* WORK INSTRUCTION: All entries below are to be retyped in full, precisely as they appear.

:::::

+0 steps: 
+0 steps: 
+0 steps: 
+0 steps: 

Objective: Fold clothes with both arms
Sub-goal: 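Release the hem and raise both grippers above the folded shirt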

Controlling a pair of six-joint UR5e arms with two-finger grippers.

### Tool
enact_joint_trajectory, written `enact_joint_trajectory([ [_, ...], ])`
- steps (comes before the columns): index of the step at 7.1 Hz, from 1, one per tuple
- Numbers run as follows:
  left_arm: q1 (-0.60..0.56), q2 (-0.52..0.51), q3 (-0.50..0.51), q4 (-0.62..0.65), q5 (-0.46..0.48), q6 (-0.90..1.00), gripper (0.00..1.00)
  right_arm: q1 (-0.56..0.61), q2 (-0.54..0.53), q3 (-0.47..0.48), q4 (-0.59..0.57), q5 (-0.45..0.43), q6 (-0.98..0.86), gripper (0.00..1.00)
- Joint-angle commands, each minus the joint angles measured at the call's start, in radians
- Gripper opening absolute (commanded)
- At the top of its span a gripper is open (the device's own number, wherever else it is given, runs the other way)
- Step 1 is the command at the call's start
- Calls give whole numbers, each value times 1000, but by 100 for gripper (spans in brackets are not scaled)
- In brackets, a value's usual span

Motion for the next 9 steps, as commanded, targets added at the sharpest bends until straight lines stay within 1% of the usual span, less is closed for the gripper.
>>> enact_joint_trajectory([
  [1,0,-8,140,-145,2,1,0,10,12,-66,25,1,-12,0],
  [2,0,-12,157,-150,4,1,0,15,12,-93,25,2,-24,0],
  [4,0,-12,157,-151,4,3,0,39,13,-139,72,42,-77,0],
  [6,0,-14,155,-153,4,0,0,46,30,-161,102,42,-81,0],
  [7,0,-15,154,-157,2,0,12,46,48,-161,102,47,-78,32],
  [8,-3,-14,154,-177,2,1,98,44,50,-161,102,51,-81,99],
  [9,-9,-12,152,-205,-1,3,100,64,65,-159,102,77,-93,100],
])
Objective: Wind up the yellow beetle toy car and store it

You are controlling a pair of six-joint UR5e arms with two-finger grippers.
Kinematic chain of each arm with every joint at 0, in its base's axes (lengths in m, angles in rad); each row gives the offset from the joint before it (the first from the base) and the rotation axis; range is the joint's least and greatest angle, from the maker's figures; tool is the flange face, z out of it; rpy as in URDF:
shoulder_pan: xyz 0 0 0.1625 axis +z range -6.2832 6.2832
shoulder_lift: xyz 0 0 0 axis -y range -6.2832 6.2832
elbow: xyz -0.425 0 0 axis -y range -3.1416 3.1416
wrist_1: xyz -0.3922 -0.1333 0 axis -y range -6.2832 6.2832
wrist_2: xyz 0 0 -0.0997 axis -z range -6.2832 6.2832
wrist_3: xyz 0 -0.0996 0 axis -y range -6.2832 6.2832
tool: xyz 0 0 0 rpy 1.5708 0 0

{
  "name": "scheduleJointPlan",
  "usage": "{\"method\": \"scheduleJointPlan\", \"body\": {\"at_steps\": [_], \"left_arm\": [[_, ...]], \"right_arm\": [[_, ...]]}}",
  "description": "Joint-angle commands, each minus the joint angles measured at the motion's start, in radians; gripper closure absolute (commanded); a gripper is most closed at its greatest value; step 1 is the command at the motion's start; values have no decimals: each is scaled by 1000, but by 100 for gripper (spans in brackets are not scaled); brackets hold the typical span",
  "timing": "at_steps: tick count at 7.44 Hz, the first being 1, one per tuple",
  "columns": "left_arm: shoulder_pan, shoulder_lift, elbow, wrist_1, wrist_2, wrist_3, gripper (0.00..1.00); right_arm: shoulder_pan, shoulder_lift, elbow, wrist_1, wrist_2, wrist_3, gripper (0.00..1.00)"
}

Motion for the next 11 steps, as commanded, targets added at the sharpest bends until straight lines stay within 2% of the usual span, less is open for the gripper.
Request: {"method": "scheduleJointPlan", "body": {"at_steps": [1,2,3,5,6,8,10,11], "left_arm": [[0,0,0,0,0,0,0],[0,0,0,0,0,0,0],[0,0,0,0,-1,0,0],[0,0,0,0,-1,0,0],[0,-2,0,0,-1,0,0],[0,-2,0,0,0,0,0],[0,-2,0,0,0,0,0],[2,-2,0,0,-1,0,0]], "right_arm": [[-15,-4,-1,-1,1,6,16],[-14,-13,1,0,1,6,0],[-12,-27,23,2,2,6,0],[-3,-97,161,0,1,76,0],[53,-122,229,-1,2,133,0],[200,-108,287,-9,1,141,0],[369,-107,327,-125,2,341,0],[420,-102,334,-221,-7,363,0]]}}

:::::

* THE ANSWER:
+0 steps: 
+0 steps: 
+0 steps: 
+0 steps: 

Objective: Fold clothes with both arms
Sub-goal: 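Release the hem and raise both grippers above the folded shirt
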
Controlling a pair of six-joint UR5e arms with two-finger grippers.

### Tool
enact_joint_trajectory, written `enact_joint_trajectory([ [_, ...], ])`
- steps (comes before the columns): index of the step at 7.1 Hz, from 1, one per tuple
- Numbers run as follows:
  left_arm: q1 (-0.60..0.56), q2 (-0.52..0.51), q3 (-0.50..0.51), q4 (-0.62..0.65), q5 (-0.46..0.48), q6 (-0.90..1.00), gripper (0.00..1.00)
  right_arm: q1 (-0.56..0.61), q2 (-0.54..0.53), q3 (-0.47..0.48), q4 (-0.59..0.57), q5 (-0.45..0.43), q6 (-0.98..0.86), gripper (0.00..1.00)
- Joint-angle commands, each minus the joint angles measured at the call's start, in radians
- Gripper opening absolute (commanded)
- At the top of its span a gripper is open (the device's own number, wherever else it is given, runs the other way)
- Step 1 is the command at the call's start
- Calls give whole numbers, each value times 1000, but by 100 for gripper (spans in brackets are not scaled)
- In brackets, a value's usual span

Motion for the next 9 steps, as commanded, targets added at the sharpest bends until straight lines stay within 1% of the usual span, less is closed for the gripper.
>>> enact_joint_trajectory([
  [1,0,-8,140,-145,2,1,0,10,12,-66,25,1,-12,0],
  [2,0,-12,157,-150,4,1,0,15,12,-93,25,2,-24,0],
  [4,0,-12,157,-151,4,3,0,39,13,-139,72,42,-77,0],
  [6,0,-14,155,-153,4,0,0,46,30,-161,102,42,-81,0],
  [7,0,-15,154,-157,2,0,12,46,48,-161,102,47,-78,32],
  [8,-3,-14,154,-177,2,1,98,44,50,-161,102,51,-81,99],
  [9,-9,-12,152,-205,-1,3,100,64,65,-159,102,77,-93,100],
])
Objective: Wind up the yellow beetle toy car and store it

You are controlling a pair of six-joint UR5e arms with two-finger grippers.
Kinematic chain of each arm with every joint at 0, in its base's axes (lengths in m, angles in rad); each row gives the offset from the joint before it (the first from the base) and the rotation axis; range is the joint's least and greatest angle, from the maker's figures; tool is the flange face, z out of it; rpy as in URDF:
shoulder_pan: xyz 0 0 0.1625 axis +z range -6.2832 6.2832
shoulder_lift: xyz 0 0 0 axis -y range -6.2832 6.2832
elbow: xyz -0.425 0 0 axis -y range -3.1416 3.1416
wrist_1: xyz -0.3922 -0.1333 0 axis -y range -6.2832 6.2832
wrist_2: xyz 0 0 -0.0997 axis -z range -6.2832 6.2832
wrist_3: xyz 0 -0.0996 0 axis -y range -6.2832 6.2832
tool: xyz 0 0 0 rpy 1.5708 0 0

{
  "name": "scheduleJointPlan",
  "usage": "{\"method\": \"scheduleJointPlan\", \"body\": {\"at_steps\": [_], \"left_arm\": [[_, ...]], \"right_arm\": [[_, ...]]}}",
  "description": "Joint-angle commands, each minus the joint angles measured at the motion's start, in radians; gripper closure absolute (commanded); a gripper is most closed at its greatest value; step 1 is the command at the motion's start; values have no decimals: each is scaled by 1000, but by 100 for gripper (spans in brackets are not scaled); brackets hold the typical span",
  "timing": "at_steps: tick count at 7.44 Hz, the first being 1, one per tuple",
  "columns": "left_arm: shoulder_pan, shoulder_lift, elbow, wrist_1, wrist_2, wrist_3, gripper (0.00..1.00); right_arm: shoulder_pan, shoulder_lift, elbow, wrist_1, wrist_2, wrist_3, gripper (0.00..1.00)"
}

Motion for the next 11 steps, as commanded, targets added at the sharpest bends until straight lines stay within 2% of the usual span, less is open for the gripper.
Request: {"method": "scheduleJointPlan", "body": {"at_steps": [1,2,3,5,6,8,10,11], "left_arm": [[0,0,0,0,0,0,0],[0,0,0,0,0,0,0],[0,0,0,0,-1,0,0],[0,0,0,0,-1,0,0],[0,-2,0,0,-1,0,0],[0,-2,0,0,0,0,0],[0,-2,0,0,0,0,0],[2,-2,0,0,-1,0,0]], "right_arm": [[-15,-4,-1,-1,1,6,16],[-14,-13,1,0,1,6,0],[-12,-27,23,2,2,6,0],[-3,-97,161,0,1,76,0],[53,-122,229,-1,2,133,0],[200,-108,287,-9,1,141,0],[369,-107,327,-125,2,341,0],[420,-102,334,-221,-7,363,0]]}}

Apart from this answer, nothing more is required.